I quickly tired of making gigantic PDF files every day, so I looked into web based visualizations and settled on Protovis. I had never done web design before, but there were plenty of tutorials and resources online to get started. I eventually built an ugly but functional application for viewing any desired slice of the dataset, mousing over to see all the related metadata for a datapoint, and displaying various model fits over the data.

It improved the workflow so much that creating similar visualization/modeling tools became a major part of my work. And although I started making visualizations out of necessity, I came to enjoy the process of making useful and attractive displays of my results as much or perhaps more than working on the underlying statistics. As such, I’ve been heavily integrating visualization dashboards into my Biostatistics PhD dissertation, and I’ve been entering various visualization contests when the underlying topic strikes my interest.

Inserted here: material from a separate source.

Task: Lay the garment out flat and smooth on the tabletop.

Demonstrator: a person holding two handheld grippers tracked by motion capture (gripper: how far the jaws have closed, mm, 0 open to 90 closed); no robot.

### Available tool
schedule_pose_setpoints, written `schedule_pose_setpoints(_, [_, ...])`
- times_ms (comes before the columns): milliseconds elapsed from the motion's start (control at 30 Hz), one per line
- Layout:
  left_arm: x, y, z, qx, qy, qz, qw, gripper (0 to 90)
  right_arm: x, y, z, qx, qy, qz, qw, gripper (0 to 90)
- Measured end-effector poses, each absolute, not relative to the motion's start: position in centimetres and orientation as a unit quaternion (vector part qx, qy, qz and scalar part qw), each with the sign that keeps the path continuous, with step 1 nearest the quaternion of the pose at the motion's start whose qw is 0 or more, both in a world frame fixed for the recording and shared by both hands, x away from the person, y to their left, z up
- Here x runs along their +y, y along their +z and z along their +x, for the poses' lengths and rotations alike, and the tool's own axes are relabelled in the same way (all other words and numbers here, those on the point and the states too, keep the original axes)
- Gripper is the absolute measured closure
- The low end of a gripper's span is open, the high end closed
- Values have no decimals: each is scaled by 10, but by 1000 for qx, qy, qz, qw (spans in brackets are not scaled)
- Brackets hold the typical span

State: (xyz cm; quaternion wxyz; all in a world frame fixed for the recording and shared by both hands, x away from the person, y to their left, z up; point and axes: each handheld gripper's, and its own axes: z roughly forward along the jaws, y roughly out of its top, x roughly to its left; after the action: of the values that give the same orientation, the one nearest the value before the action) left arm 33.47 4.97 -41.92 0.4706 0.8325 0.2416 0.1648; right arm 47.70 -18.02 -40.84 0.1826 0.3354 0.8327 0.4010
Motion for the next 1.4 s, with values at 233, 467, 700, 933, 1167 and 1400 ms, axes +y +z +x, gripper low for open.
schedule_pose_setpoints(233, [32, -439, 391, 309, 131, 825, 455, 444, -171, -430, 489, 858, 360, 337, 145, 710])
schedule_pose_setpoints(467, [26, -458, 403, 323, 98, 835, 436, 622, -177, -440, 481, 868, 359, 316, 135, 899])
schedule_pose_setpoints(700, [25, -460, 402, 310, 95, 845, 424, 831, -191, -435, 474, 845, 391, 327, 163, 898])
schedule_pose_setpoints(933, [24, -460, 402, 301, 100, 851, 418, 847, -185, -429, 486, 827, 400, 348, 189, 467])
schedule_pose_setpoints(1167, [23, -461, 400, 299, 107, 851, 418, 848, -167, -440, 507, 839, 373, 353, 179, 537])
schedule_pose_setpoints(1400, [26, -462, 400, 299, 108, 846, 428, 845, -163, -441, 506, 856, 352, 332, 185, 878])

As for the other members of the team, we had never actually met before the contest. Peter and Cristina are both undergrads in Imperial’s computer science department. Peter has a lot of experience with various projects and consulting jobs he’s done, and Cristina has interned at Facebook. Fan got added to our team the morning of the competition because the other participants from his school had failed to show up. I think his major is Information Design, but he had never done any data visualization before.

The visualization itself

Since we hadn’t met until the day of the event, we hadn’t done any preparation at all. But honestly, I’m not sure how much it would’ve helped – without knowing what the challenge is, it would’ve been hard to lay useful groundwork beforehand.

The first thing we did was spend an hour or so reading through the questionnaire the dataset was derived from, brainstorming ideas, and making sketches; at this point we were mostly doing this independently, aside from asking each other clarifying questions and such. The goal was just to familiarize ourselves with all the data in front of us. Then we spent some time as a group discussing what we found (potentially) interesting in the data – what would make a good story, what could be visualized in a cool way, what was hidden in the gigantic dataset, etc. We batted around a lot of ideas, settling on showing how different demographic groups had different feelings towards the Olympics.

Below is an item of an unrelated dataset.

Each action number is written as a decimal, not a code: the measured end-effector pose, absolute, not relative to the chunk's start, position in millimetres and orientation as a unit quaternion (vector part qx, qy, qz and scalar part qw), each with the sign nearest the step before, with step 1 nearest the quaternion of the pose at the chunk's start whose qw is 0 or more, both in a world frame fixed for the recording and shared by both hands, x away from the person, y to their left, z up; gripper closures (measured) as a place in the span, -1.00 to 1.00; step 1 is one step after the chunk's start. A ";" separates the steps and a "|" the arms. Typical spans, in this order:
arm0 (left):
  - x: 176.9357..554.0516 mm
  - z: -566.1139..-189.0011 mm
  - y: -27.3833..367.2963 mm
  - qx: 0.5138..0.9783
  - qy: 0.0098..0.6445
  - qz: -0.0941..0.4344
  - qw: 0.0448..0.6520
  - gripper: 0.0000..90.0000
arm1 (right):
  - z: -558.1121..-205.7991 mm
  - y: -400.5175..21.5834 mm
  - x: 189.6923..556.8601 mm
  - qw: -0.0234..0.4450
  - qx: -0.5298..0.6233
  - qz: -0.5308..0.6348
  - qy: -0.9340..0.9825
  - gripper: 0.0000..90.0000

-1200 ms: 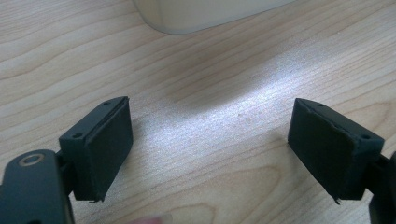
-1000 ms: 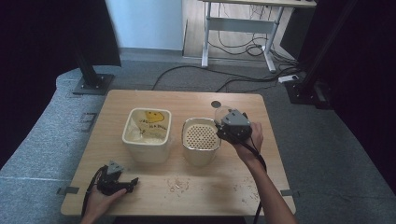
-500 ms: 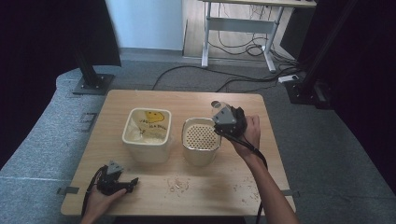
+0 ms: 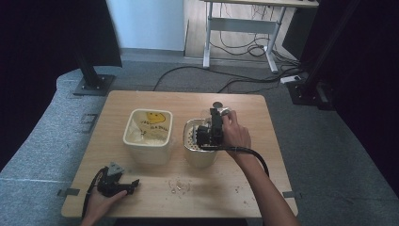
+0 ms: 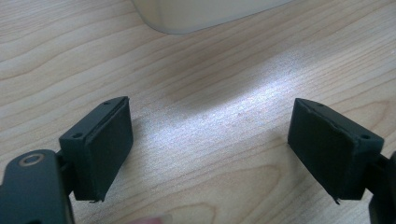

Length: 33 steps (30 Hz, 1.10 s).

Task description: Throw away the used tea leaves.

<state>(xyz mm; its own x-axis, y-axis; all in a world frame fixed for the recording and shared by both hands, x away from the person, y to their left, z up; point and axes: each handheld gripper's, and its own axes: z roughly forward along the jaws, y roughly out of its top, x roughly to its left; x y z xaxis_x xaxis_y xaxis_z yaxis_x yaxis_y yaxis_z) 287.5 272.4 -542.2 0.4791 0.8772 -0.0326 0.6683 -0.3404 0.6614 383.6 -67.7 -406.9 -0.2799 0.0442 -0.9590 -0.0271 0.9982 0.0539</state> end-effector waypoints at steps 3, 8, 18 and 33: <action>287.5 -542.1 272.5 0.801 0.482 0.167 0.312 -0.69 | -413.5 -61.6 383.5 0.615 -0.032 -0.015 0.788 -0.14; 287.6 -542.1 272.5 0.802 0.482 0.167 0.312 -0.69 | -422.3 -54.8 384.8 0.647 -0.108 -0.098 0.748 -0.14; 287.7 -542.2 272.2 0.802 0.482 0.168 0.311 -0.69 | -430.4 -50.6 381.6 0.674 -0.187 -0.174 0.693 -0.12; 287.8 -542.2 272.5 0.803 0.481 0.168 0.311 -0.69 | -435.8 -45.4 375.8 0.705 -0.241 -0.202 0.636 -0.13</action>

We decided to cluster the dozens of questions into five different categories for a simple reason – so that we could use the Olympic rings motif in the final product. Honestly, the data probably more easily leant itself to 4 categories, but we stretched it to 5 because sometimes the design opportunities are just too hard to pass up. Once we had decided on that, the rest of it just sort of fell into place – a donut chart for each category, colored like the Olympic logo, with a menu for showing different demographic groups.

At this point, we sort of split up – Fan began grouping the survey questions into groups and weighting them, Peter wrote some software to derive all the necessary statistics from the dataset, Cristina worked on the chord diagram which shows relationships between different categories, and I began work on the donut charts. Once Peter and Fan prepared the data, they began helping with coding the visualizations itself.

Cristina and I worked with made up data to start, so that while Peter and Fan compiled the actual statistics we could still be productive. I think our ability to work in parallel like this is the only thing that enabled us to get everything accomplished by the next morning.

The thing that really makes everything work – the animated transitions between the donut charts and chord diagram – almost didn’t come together. We had built the two pieces in parallel, so reconciling them at the end wasn’t easy. I don’t think we got everything glued together until about 10am. That left us with two hours, during which we decided to hack together a quick walkthrough/tutorial, which I think helped clarify to the user what they were seeing.

The event

I think this was the first total all-nighter I had pulled since my exams as an undergrad in 2008 – even then I would normally sneak in at least an hour or two of sleep. While it was good to see I can still work for 24 hours straight if need be, it’s not something I intend to repeat until the next Visualization Marathon. One of our teammates was about ready to fall asleep at the keyboard by about 7am and went home.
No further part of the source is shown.